• Problem requirements: Which of the lines below holds the string "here"? Copy every line that does.
--
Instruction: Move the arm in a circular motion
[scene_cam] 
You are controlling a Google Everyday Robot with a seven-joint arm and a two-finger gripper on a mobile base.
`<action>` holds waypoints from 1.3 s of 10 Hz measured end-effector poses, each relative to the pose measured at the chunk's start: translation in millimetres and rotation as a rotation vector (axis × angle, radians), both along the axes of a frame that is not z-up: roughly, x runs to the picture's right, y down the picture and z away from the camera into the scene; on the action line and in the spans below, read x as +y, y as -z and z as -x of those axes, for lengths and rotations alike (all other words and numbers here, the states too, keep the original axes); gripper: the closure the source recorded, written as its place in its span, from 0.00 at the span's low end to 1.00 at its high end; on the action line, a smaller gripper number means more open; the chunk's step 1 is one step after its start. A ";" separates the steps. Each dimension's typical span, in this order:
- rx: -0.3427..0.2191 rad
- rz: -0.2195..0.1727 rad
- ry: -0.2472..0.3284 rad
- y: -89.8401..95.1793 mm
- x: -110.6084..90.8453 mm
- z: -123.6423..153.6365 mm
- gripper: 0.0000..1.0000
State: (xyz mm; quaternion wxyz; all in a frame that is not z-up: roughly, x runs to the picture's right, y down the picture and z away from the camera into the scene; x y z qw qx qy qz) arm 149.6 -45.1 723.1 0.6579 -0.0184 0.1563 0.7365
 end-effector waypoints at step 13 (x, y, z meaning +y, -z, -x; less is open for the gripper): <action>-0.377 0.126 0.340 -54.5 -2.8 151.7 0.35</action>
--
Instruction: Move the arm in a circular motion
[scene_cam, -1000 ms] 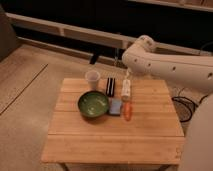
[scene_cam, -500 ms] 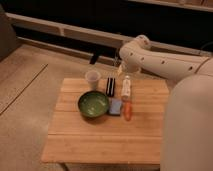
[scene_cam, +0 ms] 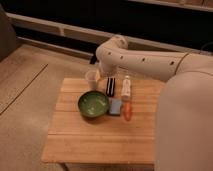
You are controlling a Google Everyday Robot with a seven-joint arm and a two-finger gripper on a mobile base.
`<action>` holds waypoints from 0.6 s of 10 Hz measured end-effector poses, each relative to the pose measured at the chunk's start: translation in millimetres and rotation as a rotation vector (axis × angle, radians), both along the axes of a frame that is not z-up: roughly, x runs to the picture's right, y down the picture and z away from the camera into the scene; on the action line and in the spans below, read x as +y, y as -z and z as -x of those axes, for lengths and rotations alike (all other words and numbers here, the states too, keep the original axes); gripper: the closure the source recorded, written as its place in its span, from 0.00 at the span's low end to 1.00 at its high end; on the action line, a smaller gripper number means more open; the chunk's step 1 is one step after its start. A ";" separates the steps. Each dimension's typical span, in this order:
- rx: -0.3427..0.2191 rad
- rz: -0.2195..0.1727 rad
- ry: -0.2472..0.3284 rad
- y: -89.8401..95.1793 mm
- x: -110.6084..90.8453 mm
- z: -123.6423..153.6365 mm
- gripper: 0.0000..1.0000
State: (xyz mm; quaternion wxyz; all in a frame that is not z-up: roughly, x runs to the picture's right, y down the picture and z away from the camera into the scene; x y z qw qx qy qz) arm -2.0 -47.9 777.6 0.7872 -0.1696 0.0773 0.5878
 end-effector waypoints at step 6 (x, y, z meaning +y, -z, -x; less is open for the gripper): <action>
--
• Answer to the exercise:
`<action>` holds waypoints from 1.3 s of 10 Hz measured end-effector poses, each relative to the pose measured at the chunk's start: translation in millimetres and rotation as a rotation vector (axis × angle, radians), both along the axes of a frame that is not z-up: roughly, x runs to the picture's right, y down the picture and z away from the camera into the scene; on the action line and in the spans below, read x as +y, y as -z and z as -x of those axes, for lengths and rotations alike (all other words and numbers here, the states too, keep the original axes); gripper: the closure the source recorded, written as its place in its span, from 0.00 at the span's low end to 1.00 at its high end; on the action line, a smaller gripper number means more open; the chunk's step 1 is one step after its start. A ";" separates the steps. Each dimension's typical span, in this order:
`<action>` holds waypoints from 0.6 s of 10 Hz measured end-effector poses, each relative to the pose measured at the chunk's start: translation in millimetres and rotation as a rotation vector (axis × angle, radians), both along the axes of a frame that is not z-up: roughly, x runs to the picture's right, y down the picture and z away from the camera into the scene; on the action line and in the spans below, read x as +y, y as -z and z as -x of those axes, for lengths and rotations alike (all other words and numbers here, the states too, keep the original axes); gripper: the closure the source recorded, written as its place in its span, from 0.00 at the span's low end to 1.00 at its high end; on the action line, a smaller gripper number means more open; the chunk's step 1 is one step after its start. A ";" separates the steps. Each dimension's typical span, in this order:

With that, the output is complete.